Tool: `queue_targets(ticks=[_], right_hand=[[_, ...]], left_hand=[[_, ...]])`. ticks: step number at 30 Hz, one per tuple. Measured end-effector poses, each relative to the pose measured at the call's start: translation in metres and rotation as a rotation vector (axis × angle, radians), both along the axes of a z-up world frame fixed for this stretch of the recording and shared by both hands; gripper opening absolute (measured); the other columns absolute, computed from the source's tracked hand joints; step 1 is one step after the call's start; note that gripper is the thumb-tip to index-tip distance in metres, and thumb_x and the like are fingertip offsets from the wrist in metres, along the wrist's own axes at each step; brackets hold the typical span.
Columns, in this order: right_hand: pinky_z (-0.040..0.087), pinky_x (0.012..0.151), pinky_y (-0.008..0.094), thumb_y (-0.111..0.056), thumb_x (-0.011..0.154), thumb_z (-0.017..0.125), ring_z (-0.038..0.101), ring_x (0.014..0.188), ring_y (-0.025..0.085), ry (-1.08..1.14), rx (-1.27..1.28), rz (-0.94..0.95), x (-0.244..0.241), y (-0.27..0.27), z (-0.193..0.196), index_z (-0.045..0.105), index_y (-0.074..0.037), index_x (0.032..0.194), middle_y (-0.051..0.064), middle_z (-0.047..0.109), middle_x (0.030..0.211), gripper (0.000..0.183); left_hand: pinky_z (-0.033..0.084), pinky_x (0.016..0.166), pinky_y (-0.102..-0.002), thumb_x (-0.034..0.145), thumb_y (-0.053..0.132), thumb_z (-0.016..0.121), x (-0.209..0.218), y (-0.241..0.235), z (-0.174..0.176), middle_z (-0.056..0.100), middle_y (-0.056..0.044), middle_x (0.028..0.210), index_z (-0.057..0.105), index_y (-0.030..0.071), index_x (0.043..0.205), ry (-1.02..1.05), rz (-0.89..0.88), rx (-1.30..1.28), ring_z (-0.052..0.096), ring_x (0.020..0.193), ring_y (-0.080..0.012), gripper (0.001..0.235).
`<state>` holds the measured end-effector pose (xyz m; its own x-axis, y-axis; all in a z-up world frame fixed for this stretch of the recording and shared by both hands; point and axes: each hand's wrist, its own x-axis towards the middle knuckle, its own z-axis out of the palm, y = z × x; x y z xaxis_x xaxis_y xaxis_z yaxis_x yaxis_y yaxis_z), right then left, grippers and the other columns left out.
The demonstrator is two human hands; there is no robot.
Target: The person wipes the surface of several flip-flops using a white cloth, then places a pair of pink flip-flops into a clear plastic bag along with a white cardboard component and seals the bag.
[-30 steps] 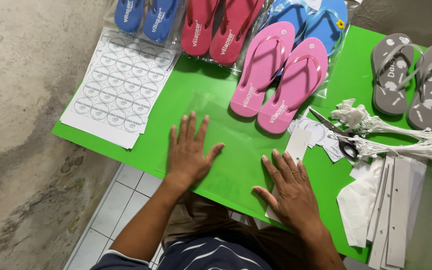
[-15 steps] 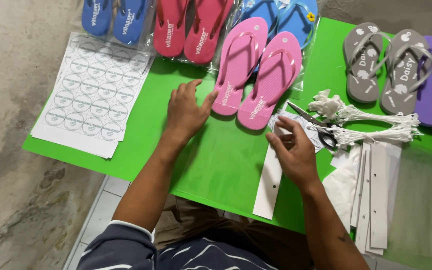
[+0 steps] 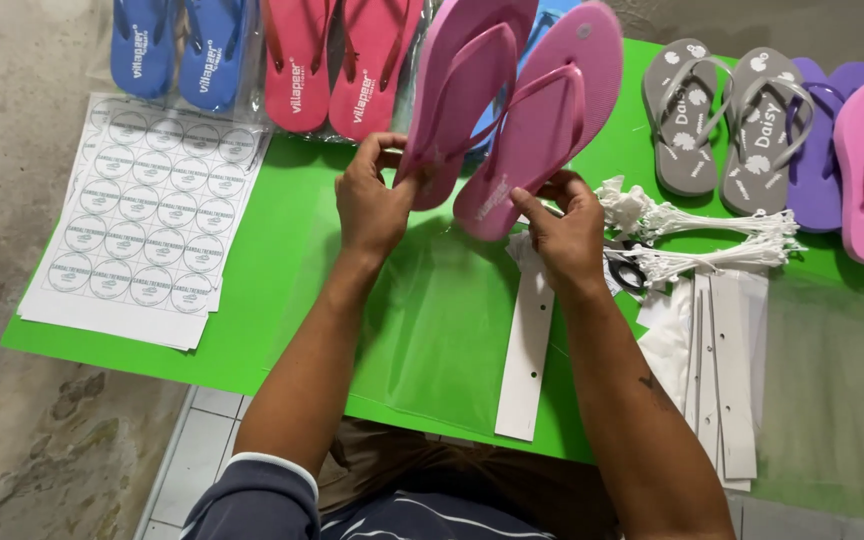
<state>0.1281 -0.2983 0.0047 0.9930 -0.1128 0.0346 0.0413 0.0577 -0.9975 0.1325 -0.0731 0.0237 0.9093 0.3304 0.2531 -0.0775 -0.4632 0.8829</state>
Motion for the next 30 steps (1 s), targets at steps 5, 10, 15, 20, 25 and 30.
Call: queue_targets(ticks=[5,10,15,20,25,30], right_hand=[[0.054,0.062,0.026,-0.018,0.097,0.079,0.068,0.08,0.014,-0.27,-0.226,-0.158,-0.006,-0.006,0.034,0.063,-0.008,0.116,0.008,0.071,0.101,0.026],[0.06,0.072,0.032,-0.01,0.102,0.071,0.069,0.082,0.017,-0.371,-0.095,-0.105,-0.046,0.003,0.055,0.058,-0.001,0.116,0.01,0.066,0.094,0.021],[0.06,0.084,0.038,-0.014,0.102,0.063,0.065,0.097,0.021,0.014,0.41,-0.07,-0.102,0.013,0.018,0.049,0.003,0.126,0.012,0.061,0.109,0.032],[0.06,0.085,0.041,-0.009,0.098,0.067,0.064,0.096,0.023,0.173,0.347,-0.089,-0.144,0.014,-0.005,0.049,0.004,0.124,0.014,0.062,0.106,0.034],[0.06,0.086,0.039,-0.01,0.094,0.073,0.066,0.096,0.02,0.182,0.312,-0.044,-0.151,0.022,-0.004,0.051,0.003,0.124,0.012,0.064,0.104,0.04],[0.063,0.078,0.035,-0.013,0.088,0.081,0.068,0.085,0.016,0.193,0.224,0.048,-0.15,0.028,-0.003,0.054,0.002,0.124,0.01,0.069,0.096,0.047]], left_hand=[[0.035,0.093,-0.032,0.089,0.058,0.076,-0.009,-0.019,0.024,0.075,0.003,0.089,0.069,0.027,0.114,-0.364,0.012,-0.018,0.06,0.08,-0.0156,0.04],[0.038,0.1,-0.031,0.099,0.041,0.072,-0.041,-0.049,0.057,0.067,-0.004,0.098,0.069,0.02,0.125,-0.448,-0.089,-0.307,0.054,0.09,-0.0101,0.033],[0.057,0.078,-0.035,0.067,0.018,0.095,-0.092,-0.055,0.019,0.068,-0.01,0.095,0.063,0.002,0.117,0.007,-0.088,-0.703,0.062,0.085,-0.0173,0.062],[0.058,0.077,-0.035,0.083,0.008,0.083,-0.136,-0.078,0.004,0.07,-0.008,0.094,0.069,0.002,0.11,0.158,0.047,-0.94,0.063,0.084,-0.0141,0.031],[0.059,0.084,-0.039,0.086,0.008,0.079,-0.153,-0.089,-0.009,0.073,-0.011,0.102,0.067,0.0,0.118,0.144,0.119,-0.95,0.067,0.09,-0.0168,0.036],[0.053,0.098,-0.041,0.094,0.016,0.074,-0.144,-0.085,-0.069,0.071,-0.017,0.118,0.061,-0.001,0.128,-0.031,0.172,-0.805,0.066,0.107,-0.0197,0.04]])
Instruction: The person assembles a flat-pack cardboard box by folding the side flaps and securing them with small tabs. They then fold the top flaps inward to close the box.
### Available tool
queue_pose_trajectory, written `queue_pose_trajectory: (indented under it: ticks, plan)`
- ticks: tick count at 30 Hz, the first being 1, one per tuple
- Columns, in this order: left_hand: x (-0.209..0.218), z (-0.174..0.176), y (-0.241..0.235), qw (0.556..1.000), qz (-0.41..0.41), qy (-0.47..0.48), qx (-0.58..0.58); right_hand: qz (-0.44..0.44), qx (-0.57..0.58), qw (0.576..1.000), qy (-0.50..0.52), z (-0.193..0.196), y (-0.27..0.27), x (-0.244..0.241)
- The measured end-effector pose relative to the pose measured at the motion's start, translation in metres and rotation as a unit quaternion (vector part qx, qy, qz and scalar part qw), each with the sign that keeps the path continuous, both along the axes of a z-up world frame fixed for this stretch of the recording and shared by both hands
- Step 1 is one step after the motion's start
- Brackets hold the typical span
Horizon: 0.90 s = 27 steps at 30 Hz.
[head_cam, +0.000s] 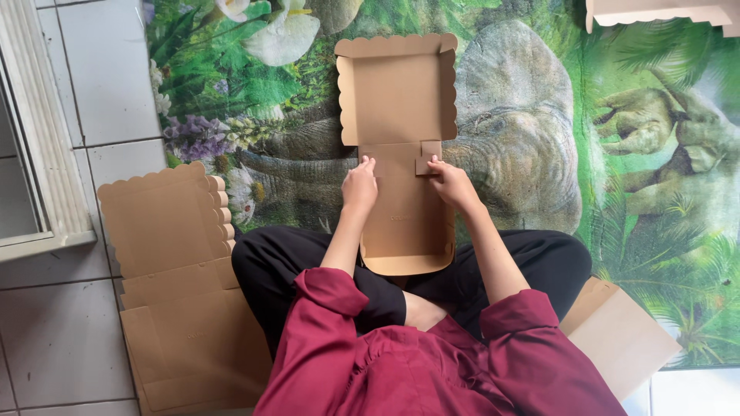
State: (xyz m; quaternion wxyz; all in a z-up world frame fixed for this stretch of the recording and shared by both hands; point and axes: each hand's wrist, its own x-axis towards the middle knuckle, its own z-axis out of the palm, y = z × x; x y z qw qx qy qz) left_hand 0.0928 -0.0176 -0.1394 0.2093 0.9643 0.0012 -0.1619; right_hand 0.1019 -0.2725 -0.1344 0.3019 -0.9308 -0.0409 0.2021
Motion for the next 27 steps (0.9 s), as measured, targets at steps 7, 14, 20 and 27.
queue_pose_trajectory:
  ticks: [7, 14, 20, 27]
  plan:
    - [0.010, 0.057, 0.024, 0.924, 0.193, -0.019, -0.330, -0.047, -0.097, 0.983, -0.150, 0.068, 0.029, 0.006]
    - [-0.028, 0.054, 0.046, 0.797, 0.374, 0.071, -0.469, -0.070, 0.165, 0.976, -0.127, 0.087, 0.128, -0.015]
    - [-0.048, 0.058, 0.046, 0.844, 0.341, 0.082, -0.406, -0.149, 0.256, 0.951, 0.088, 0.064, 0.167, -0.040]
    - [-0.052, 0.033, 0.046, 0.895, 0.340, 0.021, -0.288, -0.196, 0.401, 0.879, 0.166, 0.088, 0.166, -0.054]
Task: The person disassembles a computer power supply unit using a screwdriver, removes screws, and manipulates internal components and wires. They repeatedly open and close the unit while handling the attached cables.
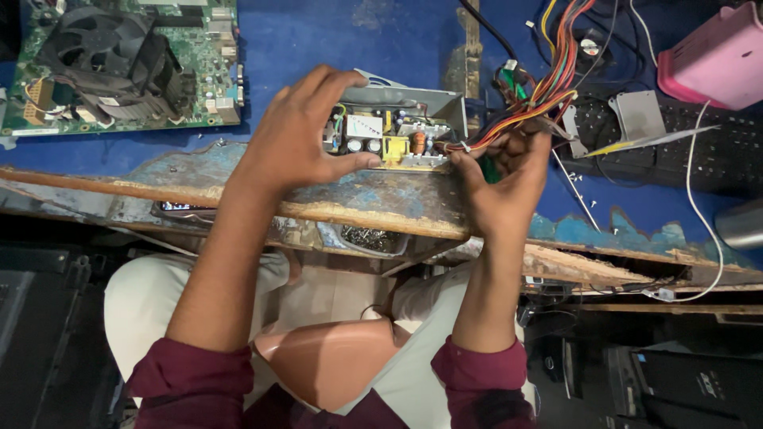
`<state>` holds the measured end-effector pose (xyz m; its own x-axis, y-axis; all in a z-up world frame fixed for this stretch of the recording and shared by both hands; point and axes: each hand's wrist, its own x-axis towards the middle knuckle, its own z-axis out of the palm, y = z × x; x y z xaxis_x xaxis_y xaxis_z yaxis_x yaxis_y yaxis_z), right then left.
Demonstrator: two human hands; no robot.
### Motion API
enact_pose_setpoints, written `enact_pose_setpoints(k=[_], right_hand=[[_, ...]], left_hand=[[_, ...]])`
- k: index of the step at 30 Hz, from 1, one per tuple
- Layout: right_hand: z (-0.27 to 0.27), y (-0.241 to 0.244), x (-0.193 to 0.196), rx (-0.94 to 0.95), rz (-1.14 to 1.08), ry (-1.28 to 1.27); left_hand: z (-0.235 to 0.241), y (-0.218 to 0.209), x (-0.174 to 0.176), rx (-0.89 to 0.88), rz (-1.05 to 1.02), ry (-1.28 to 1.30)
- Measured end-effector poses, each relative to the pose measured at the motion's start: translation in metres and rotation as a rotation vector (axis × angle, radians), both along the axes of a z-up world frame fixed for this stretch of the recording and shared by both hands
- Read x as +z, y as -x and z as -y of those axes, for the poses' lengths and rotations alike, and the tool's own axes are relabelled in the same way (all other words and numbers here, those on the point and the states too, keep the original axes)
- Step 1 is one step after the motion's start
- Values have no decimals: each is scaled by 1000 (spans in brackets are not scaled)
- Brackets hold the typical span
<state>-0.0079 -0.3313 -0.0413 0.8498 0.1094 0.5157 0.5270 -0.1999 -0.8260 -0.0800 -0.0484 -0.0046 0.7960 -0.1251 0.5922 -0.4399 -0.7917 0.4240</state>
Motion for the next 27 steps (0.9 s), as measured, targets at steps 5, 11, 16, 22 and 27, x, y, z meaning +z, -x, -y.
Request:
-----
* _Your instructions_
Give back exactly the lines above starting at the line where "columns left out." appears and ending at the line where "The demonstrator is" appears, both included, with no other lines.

* _Answer for the task_
`<state>` holds the measured end-effector pose (xyz m; its own x-axis, y-axis; all in a z-up world frame fixed for this stretch of the recording and shared by both hands; point and axes: each hand's wrist, its own x-axis towards the middle knuckle, its own z-axis out of the palm, y = z × x; x y z xaxis_x xaxis_y xaxis_z yaxis_x yaxis_y yaxis_z), right then left, grippers and the other columns left out.
The demonstrator is two human hands; there is no robot.

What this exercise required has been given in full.